Lecture 1 Introduction

The heart is the transport system pump. It delivers blood to all organs and uses the blood as a
transport medium. Blood contains oxygen, nutrients, waste products and other substances. Blood is
composed of water, CO2, nutrients (e.g. glucose), hormones, ions and (immune) cells.

The veins contain blood with low oxygen levels. The
arteries contain oxygenated blood. Blood goes from
the veins into the heart into the right atrium then to
the right ventricle. The right ventricle pumps the
deoxygenated blood to the lungs via the pulmonary
arteries and in the lungs. There is the exchange of CO2
and O2. So CO2 is removed and oxygen is taken up by
the blood. Then the oxygenated blood is transported
via the pulmonary veins to the left atrium to the left
ventricle to the aorta.

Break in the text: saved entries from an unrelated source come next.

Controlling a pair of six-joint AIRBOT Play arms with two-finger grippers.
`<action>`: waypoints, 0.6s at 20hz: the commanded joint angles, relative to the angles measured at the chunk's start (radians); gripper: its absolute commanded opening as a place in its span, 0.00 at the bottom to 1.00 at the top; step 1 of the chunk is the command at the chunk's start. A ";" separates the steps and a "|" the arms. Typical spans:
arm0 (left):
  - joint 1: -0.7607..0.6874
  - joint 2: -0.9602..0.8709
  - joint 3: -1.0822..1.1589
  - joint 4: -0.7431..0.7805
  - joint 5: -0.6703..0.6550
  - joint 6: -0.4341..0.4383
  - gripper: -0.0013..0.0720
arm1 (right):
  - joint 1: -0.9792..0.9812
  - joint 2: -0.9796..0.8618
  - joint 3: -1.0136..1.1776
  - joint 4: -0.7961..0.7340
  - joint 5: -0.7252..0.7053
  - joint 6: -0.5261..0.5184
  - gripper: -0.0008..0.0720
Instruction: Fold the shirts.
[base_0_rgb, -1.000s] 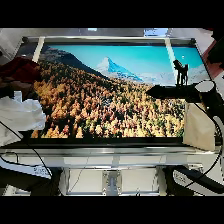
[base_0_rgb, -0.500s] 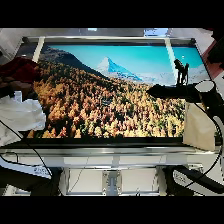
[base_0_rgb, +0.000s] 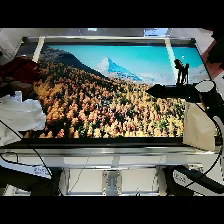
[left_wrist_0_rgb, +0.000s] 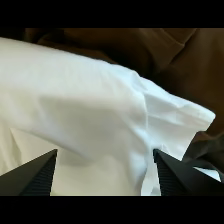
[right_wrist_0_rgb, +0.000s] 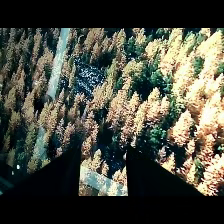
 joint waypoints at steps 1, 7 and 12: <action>0.001 -0.003 0.000 -0.008 0.028 -0.019 0.96 | 0.000 0.001 0.001 0.000 -0.005 0.000 0.48; 0.002 -0.050 0.000 0.000 0.068 -0.023 0.97 | 0.000 0.001 0.001 0.000 -0.005 0.000 0.48; 0.001 -0.141 0.000 -0.064 0.025 -0.006 0.28 | 0.000 0.001 0.001 0.001 -0.009 0.001 0.48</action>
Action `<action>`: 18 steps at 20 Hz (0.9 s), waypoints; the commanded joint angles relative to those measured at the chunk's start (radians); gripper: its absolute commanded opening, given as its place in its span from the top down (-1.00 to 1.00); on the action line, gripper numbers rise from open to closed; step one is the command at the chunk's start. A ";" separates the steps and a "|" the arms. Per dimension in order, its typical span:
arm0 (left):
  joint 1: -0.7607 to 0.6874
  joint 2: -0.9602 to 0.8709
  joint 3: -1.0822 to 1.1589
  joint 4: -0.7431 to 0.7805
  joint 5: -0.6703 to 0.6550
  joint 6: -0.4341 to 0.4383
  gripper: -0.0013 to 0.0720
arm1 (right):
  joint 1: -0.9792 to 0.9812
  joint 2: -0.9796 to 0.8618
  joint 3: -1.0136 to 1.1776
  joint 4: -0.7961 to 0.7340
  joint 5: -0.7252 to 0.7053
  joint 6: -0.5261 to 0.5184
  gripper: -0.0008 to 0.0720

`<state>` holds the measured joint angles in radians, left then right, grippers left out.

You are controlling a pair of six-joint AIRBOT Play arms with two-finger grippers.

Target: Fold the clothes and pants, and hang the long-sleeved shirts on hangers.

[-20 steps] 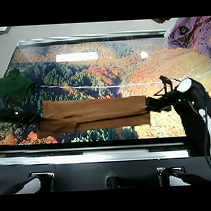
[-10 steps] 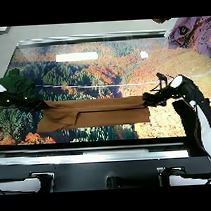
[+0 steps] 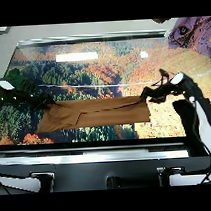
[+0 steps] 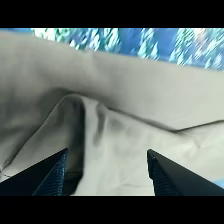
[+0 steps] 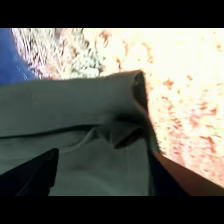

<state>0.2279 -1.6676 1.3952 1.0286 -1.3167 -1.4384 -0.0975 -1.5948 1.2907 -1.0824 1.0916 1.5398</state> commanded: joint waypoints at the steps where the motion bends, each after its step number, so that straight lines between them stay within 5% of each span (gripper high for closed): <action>1: 0.001 0.027 0.054 0.000 -0.003 -0.021 -0.55 | -0.135 -0.005 0.076 0.074 0.145 -0.034 -0.87; 5: 0.001 0.080 0.074 0.000 -0.003 -0.021 -0.55 | -0.277 -0.083 0.072 0.188 0.377 -0.226 -0.91; 18: 0.001 0.102 0.074 0.003 -0.002 -0.057 -0.55 | -0.271 -0.141 -0.197 0.414 0.176 -0.411 -0.87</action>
<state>0.2283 -1.5665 1.4681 1.0306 -1.3197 -1.4845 -0.3729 -1.7313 1.1416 -0.7044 1.3132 1.1633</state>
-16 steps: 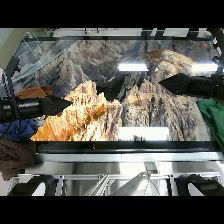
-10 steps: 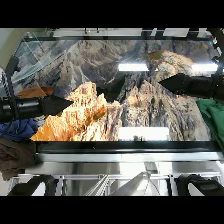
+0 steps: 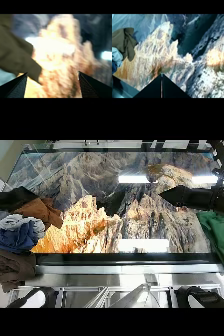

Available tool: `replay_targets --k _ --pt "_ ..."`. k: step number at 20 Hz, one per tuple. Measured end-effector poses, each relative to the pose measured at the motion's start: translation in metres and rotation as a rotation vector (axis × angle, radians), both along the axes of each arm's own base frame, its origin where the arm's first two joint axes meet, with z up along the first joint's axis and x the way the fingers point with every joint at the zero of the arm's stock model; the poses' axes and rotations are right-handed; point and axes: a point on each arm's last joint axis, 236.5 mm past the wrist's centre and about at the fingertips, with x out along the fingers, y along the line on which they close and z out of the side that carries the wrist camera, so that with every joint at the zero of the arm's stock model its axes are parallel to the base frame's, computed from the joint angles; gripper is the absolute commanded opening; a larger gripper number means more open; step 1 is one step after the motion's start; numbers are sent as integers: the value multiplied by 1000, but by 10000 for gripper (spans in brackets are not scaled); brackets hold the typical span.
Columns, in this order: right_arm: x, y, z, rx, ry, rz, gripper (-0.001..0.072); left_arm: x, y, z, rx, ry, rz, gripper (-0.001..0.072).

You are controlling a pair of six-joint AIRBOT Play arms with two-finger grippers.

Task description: Fold the shirts.

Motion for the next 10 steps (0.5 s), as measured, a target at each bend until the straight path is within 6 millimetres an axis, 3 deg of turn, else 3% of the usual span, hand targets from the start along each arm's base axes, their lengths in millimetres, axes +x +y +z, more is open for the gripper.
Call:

Via the aorta the blood will be
transported to various organs in the body. The heart
has its own blood supply by coronary arteries that
branch from the aorta. These arteries provide blood
to the heart. When oxygenated blood reaches the
organs, there are capillaries which are very small vessels that are permeable for nutrients, oxygen
and CO2. So there the exchange will happen. Then the deoxygenated blood will go back via the veins
to the heart. One important difference between the arteries and the veins is that the veins contain
valves that prevent returning of the blood flow. So they make sure that blood only goes from the
organs to the heart.

The superior and inferior vena cava transport the blood to
the right atrium. From the right atrium the blood goes to
the right ventricle. The heart contains valves to prevent
blood flowing back into the right atrium. Then when the
right ventricle contracts, the blood goes via the pulmonary
artery to the lungs. There the blood will get oxygenated
which will flow back via the pulmonary veins into the left
atrium to the left ventricle to the aorta. The muscle of the
left ventricle is much thicker than the muscle of the right
ventricle. This is because the left ventricle has to contract
much harder since from there the blood has to go to all
parts of the body. Whereas the right ventricle only has to pump the blood to the lungs. Most of the
time in pathologies, the left ventricle is highly affected.

Diastole is the phase during which the heart relaxes and fills again with blood.
Systole is the phase during which the heart’s atria/ventricles contract.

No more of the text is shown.